Your task = Copy out the full listing below as it stands, with its pictures left behind.

Collected data =
++++++++

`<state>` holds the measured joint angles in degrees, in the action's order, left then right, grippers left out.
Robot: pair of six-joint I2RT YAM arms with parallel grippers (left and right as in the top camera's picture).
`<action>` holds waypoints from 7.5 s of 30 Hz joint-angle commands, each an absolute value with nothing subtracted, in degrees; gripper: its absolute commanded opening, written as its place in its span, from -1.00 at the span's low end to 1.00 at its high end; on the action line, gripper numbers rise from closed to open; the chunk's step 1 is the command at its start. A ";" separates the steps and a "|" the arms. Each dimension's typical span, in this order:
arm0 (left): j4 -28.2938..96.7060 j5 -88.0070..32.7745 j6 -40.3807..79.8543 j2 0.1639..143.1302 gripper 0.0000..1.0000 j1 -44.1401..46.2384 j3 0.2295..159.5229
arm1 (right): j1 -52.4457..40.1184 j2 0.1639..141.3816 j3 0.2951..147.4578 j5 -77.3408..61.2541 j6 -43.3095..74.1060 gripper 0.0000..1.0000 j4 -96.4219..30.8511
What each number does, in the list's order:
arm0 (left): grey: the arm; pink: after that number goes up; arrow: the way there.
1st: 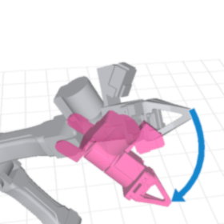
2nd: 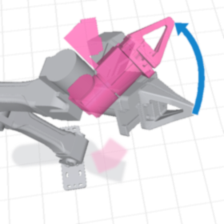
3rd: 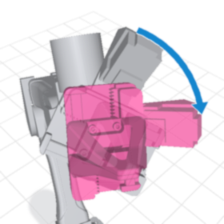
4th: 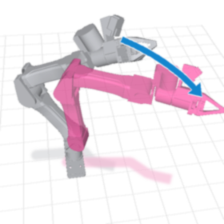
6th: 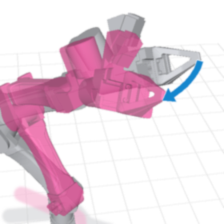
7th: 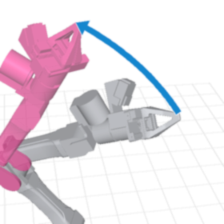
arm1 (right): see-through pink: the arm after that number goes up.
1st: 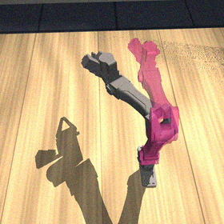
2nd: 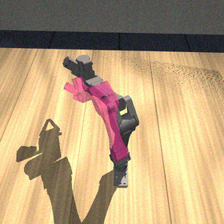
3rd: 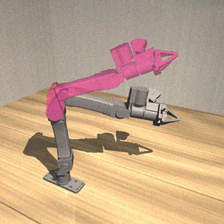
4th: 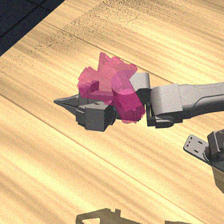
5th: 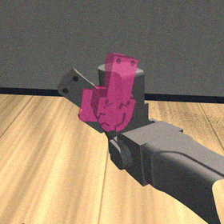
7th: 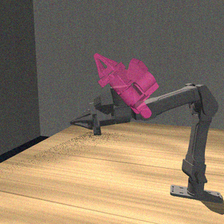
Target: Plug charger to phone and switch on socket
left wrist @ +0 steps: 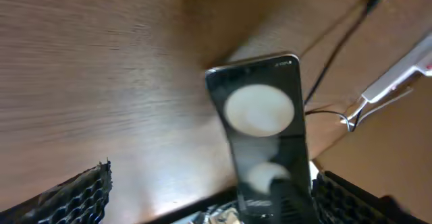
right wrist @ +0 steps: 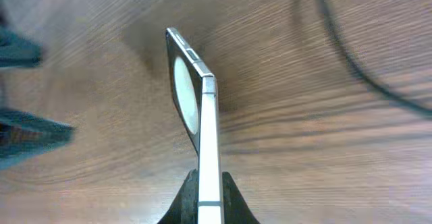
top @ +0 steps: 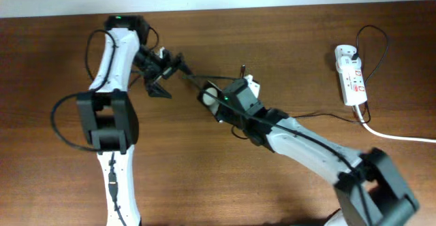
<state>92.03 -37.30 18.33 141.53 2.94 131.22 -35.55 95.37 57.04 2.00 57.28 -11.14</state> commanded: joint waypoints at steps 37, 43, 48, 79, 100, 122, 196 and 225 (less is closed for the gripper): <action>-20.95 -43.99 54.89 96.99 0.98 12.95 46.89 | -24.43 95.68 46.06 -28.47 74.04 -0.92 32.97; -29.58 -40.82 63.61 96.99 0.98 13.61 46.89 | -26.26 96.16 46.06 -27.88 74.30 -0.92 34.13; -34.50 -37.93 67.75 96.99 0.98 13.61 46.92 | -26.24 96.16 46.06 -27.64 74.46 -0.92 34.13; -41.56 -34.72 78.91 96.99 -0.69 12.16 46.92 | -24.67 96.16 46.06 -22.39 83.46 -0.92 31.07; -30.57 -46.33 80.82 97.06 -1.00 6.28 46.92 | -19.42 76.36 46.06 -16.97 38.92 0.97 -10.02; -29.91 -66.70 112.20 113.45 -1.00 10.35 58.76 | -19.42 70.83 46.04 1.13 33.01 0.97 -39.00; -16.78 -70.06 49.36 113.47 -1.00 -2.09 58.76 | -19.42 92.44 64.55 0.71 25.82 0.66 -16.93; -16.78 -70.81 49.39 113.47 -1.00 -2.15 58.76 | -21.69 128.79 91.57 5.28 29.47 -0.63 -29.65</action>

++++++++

Reply to the task =
`<state>` holds the measured joint angles in degrees, in the action's order, left then right, grippers left out.
Robot: pair of six-joint I2RT YAM arms with parallel grippers (left and right as in the top camera's picture).
`<action>` holds waypoints from 7.5 s of 30 Hz joint-angle commands, each an absolute value with nothing subtracted, in degrees; gripper: its absolute commanded opening, written as its place in its span, from -1.00 at the span's low end to 1.00 at its high end; on the action line, gripper numbers rise from closed to open; the chunk's step 1 is the command at its start. A ";" separates the steps and a "|" the arms. Each dimension's typical span, in this order:
arm0 (left): j4 -28.2938..96.7060 j5 -88.0070..32.7745 j6 -40.3807..79.8543 j2 0.1639..143.1302 gripper 0.0000..1.0000 j1 -44.1401..46.2384 j3 0.2295..159.5229
arm1 (right): j1 -52.4457..40.1184 j2 0.1639..141.3816 j3 0.2951..147.4578 j5 -77.3408..61.2541 j6 -43.3095..74.1060 gripper 0.0000..1.0000 j4 -96.4219..30.8511
What each number does, in the list's order:
arm0 (left): grey: the arm; pink: after that number goes up; arrow: the way there.
1st: 
2nd: 
3rd: 
4th: 
6th: 
7th: 
arm1 (right): see-through pink: the arm after that number goes up.
1st: 
2nd: 
3rd: 
4th: 
5th: 
7th: 
Target: Plug charger to phone and switch on socket
left wrist @ +0 steps: 
right wrist @ +0 steps: 
top @ +0 steps: 
<state>92.03 -37.30 18.33 141.53 2.94 131.22 -35.55 95.37 57.04 2.00 57.28 -11.14</state> commanded: joint waypoints at steps 37, 43, 48, 79, 100, 122, 196 and 225 (less is closed for the gripper): <action>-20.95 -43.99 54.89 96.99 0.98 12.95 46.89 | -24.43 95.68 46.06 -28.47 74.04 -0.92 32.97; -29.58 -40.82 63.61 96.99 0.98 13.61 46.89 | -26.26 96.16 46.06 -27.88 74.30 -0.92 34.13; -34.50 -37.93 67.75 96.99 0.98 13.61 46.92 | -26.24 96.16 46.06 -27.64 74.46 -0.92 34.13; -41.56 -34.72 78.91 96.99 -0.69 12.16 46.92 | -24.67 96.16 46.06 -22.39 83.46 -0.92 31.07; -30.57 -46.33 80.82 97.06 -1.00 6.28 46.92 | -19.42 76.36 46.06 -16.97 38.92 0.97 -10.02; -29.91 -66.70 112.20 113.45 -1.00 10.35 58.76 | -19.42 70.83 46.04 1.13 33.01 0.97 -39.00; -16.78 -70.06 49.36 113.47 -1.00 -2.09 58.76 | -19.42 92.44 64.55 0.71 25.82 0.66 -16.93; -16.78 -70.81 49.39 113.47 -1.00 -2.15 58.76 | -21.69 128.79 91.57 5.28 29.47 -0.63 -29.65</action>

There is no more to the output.